§ Requirement
Strip the pictures, then copy the remaining data exactly as it stands.
[Records provided — start]
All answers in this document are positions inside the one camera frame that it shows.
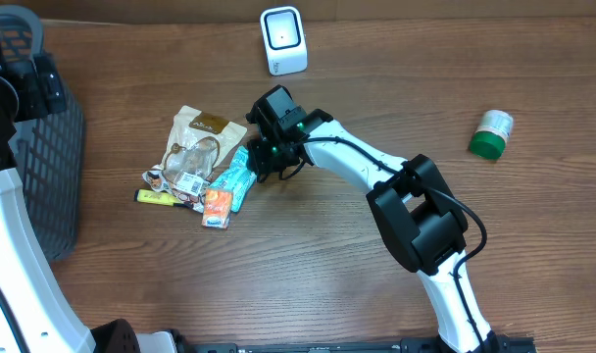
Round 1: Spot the teal snack packet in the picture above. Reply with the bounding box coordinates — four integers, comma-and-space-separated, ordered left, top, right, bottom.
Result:
210, 146, 257, 213

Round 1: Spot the orange snack packet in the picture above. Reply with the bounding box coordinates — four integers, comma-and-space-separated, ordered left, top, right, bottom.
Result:
202, 188, 233, 229

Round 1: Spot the beige Pantree snack bag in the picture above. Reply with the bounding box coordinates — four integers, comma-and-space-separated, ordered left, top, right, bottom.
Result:
142, 105, 247, 213

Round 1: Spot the yellow and blue bar packet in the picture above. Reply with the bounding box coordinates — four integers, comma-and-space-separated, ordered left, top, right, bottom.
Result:
133, 189, 189, 209

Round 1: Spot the green lid white jar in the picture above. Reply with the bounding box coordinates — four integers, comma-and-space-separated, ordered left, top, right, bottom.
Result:
469, 110, 514, 160

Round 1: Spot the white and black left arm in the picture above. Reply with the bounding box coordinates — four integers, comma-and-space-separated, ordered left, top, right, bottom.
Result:
0, 5, 187, 353

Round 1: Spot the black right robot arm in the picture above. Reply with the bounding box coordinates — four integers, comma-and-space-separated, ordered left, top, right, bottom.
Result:
245, 85, 500, 352

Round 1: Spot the white barcode scanner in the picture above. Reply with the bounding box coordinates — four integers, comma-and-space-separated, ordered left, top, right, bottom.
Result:
260, 6, 308, 76

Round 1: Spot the dark grey plastic basket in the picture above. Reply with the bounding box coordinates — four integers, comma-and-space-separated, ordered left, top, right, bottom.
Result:
0, 5, 86, 262

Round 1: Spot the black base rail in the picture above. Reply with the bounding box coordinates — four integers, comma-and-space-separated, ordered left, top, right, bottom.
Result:
189, 336, 537, 353
[Records provided — finish]
§ Final answer
All answers in this document are positions inside the one camera frame that it shows.
Round 1: Spot the teal snack packet in the picture above. Reply with the bounding box coordinates — four integers, comma-and-space-separated, ordered left, top, right, bottom.
Result:
210, 146, 257, 213

Round 1: Spot the orange snack packet in the picture above. Reply with the bounding box coordinates — four integers, comma-and-space-separated, ordered left, top, right, bottom.
Result:
202, 188, 233, 229

Round 1: Spot the beige Pantree snack bag in the picture above. Reply with the bounding box coordinates — four integers, comma-and-space-separated, ordered left, top, right, bottom.
Result:
142, 105, 247, 213

Round 1: Spot the yellow and blue bar packet in the picture above. Reply with the bounding box coordinates — four integers, comma-and-space-separated, ordered left, top, right, bottom.
Result:
133, 189, 189, 209

Round 1: Spot the green lid white jar in the picture above. Reply with the bounding box coordinates — four integers, comma-and-space-separated, ordered left, top, right, bottom.
Result:
469, 110, 514, 160

Round 1: Spot the white and black left arm in the picture above. Reply with the bounding box coordinates — four integers, comma-and-space-separated, ordered left, top, right, bottom.
Result:
0, 5, 187, 353

Round 1: Spot the black right robot arm in the picture above. Reply with the bounding box coordinates — four integers, comma-and-space-separated, ordered left, top, right, bottom.
Result:
245, 85, 500, 352

Round 1: Spot the white barcode scanner in the picture above. Reply with the bounding box coordinates — four integers, comma-and-space-separated, ordered left, top, right, bottom.
Result:
260, 6, 308, 76

Round 1: Spot the dark grey plastic basket in the picture above. Reply with the bounding box coordinates — four integers, comma-and-space-separated, ordered left, top, right, bottom.
Result:
0, 5, 86, 262

Round 1: Spot the black base rail in the picture above. Reply with the bounding box coordinates — four integers, comma-and-space-separated, ordered left, top, right, bottom.
Result:
189, 336, 537, 353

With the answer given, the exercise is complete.